MOVIMENTO ZEF E O ORGULHO DE SER “GAMBIARRA”
UMA ANÁLISE ESTÉTICA E SOCIOCULTURAL DA AUDIOVISUALIDADE PROPOSTA PELA DUPLA SUL-AFRICANA DIE ANTWOORD
Por: Juan Barreto
Publicado em: 5ª edição da Corte Seco — Revista de audiovisual
Etimologicamente, zef é a abreviação coloquial de Ford Zephyr; um modelo de automóvel barato, popular na África do Sul entre as décadas de 1950 e 1970 e que era customizado de um jeito extravagante pela camada pobre da população (classe operária) na tentativa de agregar mais valor ao veículo. O termo “Zef” passou a ser utilizado pela elite, de forma pejorativa, para designar tudo aquilo que fosse de origem ordinária tentando emular algo de qualidade superior.
Um século atrás, o escritor brasileiro Oswald de Andrade sugeriu que deveríamos metaforicamente devorar a cultura do outro (adquirindo assim, sua força) e digeri-la junto com a nossa (já internalizada), para a partir da mistura tentarmos extrair um elemento novo. Influenciada por essa corrente de pensamento antropofágico a geração pós-apartheid de artistas sul-africanos (inserida em um panorama globalizado) elevou “Zef” a categoria de Movimento Cultural, tendo como princípio básico o uso do que chamaremos aqui de “criatividade gambiarra”.
Estabeleceu-se então o conceito artístico de “original — lado B”, que consiste em acrescentar um tempero nativo aos “enlatados” estrangeiros (sobretudo norte-americanos) que lhes são empurrados goela à baixo ano após ano. Na música, o Movimento Zef conseguiu reverberar com maior amplitude por ser o ambiente ideal para se realizar experimentos. Mixar arranjos distintos, fundir um som no outro, costurar retalhos culturais, colar recortes entre si, juntar uma pecinha na outra até formar um grande mosaico identitário, a música nessa perspectiva abre comunicação com um tipo de público alternativo carente de representatividade.
Em 2010, diretamente dos subúrbios da Cidade do Cabo, uma performance da banda Die Antwoord, composta pelos rappers ‘Ninja’ e ‘Yo-Landi’ (alter egos de Watkins Jones e Anri du Toit), figurava na lista dos vídeos mais visualizados da internet.
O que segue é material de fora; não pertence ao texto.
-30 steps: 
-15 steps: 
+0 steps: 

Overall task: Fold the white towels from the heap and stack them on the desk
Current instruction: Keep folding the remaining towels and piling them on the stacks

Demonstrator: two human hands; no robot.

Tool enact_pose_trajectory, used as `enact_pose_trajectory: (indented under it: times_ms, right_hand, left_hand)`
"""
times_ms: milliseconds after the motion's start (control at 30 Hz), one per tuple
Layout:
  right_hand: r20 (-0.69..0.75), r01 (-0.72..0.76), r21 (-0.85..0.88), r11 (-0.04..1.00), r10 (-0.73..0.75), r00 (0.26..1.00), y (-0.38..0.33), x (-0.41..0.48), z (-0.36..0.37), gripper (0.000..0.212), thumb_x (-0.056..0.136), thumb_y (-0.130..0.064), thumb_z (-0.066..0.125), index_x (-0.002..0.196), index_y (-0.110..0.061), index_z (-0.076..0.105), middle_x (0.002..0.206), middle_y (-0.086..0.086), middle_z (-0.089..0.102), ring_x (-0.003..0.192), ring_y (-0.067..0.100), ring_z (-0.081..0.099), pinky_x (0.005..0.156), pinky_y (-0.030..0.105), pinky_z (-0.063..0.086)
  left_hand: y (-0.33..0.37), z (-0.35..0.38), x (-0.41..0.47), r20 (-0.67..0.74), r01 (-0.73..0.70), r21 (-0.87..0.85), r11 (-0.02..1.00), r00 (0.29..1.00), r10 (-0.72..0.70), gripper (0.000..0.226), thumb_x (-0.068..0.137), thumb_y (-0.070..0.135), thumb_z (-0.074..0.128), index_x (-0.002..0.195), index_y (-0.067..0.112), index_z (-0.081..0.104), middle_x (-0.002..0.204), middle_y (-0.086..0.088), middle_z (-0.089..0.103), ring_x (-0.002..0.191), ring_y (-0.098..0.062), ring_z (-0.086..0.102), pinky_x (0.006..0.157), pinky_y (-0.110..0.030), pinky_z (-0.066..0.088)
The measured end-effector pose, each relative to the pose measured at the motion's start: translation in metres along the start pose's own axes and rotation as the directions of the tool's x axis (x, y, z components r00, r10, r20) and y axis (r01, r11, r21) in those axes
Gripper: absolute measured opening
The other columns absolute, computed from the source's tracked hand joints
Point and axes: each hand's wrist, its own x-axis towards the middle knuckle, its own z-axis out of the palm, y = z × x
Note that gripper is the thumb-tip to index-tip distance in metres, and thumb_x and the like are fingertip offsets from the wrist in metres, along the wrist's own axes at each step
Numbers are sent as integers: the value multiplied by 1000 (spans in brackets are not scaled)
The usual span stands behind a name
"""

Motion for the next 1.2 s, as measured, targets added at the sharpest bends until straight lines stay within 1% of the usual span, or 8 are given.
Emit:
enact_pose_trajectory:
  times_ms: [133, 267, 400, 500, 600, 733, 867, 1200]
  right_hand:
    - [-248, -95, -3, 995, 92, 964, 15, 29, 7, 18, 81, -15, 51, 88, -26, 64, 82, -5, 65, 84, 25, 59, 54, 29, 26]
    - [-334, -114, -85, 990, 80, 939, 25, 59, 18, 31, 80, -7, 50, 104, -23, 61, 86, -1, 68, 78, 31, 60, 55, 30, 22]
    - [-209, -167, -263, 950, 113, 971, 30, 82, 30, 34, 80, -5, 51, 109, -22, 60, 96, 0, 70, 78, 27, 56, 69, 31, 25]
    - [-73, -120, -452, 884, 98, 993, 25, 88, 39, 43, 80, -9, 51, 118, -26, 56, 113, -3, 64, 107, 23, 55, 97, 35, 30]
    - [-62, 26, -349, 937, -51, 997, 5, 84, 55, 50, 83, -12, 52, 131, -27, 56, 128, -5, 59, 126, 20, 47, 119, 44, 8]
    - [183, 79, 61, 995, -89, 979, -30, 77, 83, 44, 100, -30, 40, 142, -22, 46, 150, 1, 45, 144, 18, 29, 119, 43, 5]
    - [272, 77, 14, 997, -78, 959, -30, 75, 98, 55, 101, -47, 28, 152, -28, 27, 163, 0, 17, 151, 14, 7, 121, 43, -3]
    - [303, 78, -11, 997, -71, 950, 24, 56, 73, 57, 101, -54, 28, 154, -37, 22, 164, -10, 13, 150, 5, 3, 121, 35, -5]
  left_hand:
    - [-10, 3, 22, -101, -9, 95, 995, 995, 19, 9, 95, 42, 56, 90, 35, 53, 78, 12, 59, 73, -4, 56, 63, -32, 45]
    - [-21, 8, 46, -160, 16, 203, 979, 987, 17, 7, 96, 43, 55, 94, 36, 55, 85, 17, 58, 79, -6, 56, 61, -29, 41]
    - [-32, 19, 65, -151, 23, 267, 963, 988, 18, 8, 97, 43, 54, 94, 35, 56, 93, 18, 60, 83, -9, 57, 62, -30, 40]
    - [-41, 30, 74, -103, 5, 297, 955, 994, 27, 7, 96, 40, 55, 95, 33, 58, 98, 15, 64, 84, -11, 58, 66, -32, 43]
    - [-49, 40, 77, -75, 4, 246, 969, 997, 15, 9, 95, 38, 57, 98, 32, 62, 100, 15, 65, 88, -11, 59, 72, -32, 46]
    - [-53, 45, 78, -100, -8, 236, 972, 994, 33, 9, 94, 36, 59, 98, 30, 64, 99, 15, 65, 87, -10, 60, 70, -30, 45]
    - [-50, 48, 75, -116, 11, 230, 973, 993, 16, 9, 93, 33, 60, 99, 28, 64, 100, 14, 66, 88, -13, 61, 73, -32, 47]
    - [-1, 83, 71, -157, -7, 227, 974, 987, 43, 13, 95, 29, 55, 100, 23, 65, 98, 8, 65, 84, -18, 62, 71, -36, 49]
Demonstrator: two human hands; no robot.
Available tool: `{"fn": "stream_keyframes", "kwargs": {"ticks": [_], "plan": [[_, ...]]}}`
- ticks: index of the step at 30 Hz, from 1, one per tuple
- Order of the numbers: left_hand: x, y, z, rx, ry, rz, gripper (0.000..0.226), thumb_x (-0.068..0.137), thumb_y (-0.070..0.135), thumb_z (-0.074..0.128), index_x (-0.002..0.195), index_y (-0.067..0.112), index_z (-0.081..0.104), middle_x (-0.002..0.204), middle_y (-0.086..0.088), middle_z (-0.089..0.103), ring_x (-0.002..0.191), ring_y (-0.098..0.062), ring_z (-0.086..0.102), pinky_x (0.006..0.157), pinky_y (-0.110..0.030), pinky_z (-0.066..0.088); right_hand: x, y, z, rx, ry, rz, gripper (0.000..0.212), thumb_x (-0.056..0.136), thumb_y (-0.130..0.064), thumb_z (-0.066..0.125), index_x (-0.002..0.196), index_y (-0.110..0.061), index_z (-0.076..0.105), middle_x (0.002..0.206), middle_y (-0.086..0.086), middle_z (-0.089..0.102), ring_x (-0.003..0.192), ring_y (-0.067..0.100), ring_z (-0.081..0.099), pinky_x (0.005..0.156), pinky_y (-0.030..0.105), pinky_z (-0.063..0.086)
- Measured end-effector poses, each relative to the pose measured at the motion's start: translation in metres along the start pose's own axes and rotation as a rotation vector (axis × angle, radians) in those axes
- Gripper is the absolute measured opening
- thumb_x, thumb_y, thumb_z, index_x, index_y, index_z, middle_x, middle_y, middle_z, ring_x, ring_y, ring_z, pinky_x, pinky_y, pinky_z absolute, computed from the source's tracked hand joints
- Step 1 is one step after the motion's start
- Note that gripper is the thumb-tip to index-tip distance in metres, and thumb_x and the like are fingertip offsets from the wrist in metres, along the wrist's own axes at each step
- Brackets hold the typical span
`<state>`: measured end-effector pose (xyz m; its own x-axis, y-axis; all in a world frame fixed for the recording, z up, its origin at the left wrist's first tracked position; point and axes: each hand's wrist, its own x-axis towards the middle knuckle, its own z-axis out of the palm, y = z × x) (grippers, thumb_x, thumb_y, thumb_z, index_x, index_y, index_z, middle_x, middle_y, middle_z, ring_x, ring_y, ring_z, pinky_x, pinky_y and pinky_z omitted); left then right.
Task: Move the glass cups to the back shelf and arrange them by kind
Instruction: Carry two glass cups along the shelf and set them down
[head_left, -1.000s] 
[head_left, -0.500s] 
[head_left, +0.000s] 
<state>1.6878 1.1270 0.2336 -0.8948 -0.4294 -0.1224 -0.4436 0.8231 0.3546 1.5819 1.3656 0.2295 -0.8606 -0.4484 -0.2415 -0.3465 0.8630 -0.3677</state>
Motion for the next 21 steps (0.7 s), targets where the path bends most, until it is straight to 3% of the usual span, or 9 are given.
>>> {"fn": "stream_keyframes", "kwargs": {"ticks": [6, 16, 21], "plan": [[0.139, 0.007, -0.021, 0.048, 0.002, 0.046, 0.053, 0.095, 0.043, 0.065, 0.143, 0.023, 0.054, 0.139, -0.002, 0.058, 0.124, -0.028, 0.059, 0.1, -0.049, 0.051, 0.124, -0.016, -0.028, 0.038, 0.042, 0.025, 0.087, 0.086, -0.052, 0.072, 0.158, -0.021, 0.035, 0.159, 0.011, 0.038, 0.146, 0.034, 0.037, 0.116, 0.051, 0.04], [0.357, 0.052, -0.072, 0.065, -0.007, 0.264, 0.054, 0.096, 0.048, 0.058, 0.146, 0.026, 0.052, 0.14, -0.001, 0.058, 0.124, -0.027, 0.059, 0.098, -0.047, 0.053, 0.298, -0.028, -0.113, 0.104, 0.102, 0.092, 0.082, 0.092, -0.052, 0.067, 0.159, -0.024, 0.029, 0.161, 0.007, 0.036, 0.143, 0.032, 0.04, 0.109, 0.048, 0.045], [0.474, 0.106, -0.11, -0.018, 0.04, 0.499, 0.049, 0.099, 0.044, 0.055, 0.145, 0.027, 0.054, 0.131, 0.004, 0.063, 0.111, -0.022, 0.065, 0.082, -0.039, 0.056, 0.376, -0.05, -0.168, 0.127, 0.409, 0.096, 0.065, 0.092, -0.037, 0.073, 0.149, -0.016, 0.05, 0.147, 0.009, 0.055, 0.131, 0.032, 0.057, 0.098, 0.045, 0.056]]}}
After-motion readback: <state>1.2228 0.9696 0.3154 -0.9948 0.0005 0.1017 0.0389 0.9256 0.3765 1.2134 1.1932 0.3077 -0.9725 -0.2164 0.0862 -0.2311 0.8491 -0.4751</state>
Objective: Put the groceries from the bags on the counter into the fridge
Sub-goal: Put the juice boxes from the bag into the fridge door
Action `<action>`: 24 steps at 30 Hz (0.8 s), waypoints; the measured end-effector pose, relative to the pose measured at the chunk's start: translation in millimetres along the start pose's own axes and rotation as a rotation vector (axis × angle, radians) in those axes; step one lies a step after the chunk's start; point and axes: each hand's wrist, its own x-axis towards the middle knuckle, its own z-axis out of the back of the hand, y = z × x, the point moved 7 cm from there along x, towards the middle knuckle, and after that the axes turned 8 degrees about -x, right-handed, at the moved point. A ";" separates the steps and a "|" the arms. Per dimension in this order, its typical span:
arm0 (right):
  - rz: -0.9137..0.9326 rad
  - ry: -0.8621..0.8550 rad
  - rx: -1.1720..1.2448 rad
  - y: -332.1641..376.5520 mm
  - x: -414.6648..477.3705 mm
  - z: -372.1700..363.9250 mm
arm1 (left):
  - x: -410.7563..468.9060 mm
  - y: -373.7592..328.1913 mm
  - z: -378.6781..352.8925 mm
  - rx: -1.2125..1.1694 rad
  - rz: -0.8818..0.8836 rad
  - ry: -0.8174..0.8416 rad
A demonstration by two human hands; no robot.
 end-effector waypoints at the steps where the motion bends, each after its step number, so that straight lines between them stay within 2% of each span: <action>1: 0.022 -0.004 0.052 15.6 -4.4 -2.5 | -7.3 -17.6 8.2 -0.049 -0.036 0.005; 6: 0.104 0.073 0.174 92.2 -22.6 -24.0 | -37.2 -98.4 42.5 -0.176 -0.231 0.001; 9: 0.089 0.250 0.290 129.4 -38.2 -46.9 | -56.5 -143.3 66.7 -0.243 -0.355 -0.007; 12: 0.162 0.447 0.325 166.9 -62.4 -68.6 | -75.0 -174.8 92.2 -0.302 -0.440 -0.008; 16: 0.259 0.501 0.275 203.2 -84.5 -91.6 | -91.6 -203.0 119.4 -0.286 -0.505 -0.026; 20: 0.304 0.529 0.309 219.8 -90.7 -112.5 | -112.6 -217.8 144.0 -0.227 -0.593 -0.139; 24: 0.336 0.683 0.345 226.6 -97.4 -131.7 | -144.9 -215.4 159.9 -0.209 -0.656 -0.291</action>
A dupla ganhou projeção internacional catalisando em seus projetos audiovisuais uma miscelânea de referências ocidentais e orientais, no começo chamaram a atenção por parecerem a caricatura hiper-realista de algum subproduto estadunidense, depois causaram alvoroço ainda maior ao se constatar que aquele deboche não era inofensivo.
É importante destacar que o Movimento Zef não se trata de maquiar o velho para que ele tenha aspecto de novo, camuflando os defeitos existentes na tentativa de ludibriar o comprador. É sobre reciclagem, no mais amplo sentido da palavra. Se a tendência do momento é a cor verde, para o Zef o que importa é a sagacidade de misturar amarelo com azul e batizar o resultado de “amarezul” ou “azurelo”. É sobre inventar novos sinônimos para aquilo que já existe e oferecer novas opções de entendimento. Mais importante do que as coisas em si, são as conexões que essas coisas fazem com outras coisas.
A globalização transformou o planeta inteiro em uma aldeia e de acordo com a teoria da “Diglossia Cultural”, do historiador Peter Burke, em um futuro próximo transitaremos por completo entre diversas culturas com a mesma fluência com que algumas pessoas dominam vários idiomas. É por isso que hoje o Movimento Zef estende seus galhos e seus frutos por toda parte do planeta, porém sem jamais desprender as raízes do solo periférico em que brotou.
O nome Die Antwoord na verdade se pronuncia “Dí Antvórd”, pois pertence ao vocabulário africâner; língua nascida da interação entre colonizadores holandeses, alemães e franceses em território sul-africano. Significa algo como “a resposta”, “a solução”, “a saída”. A pluralidade nos salvará.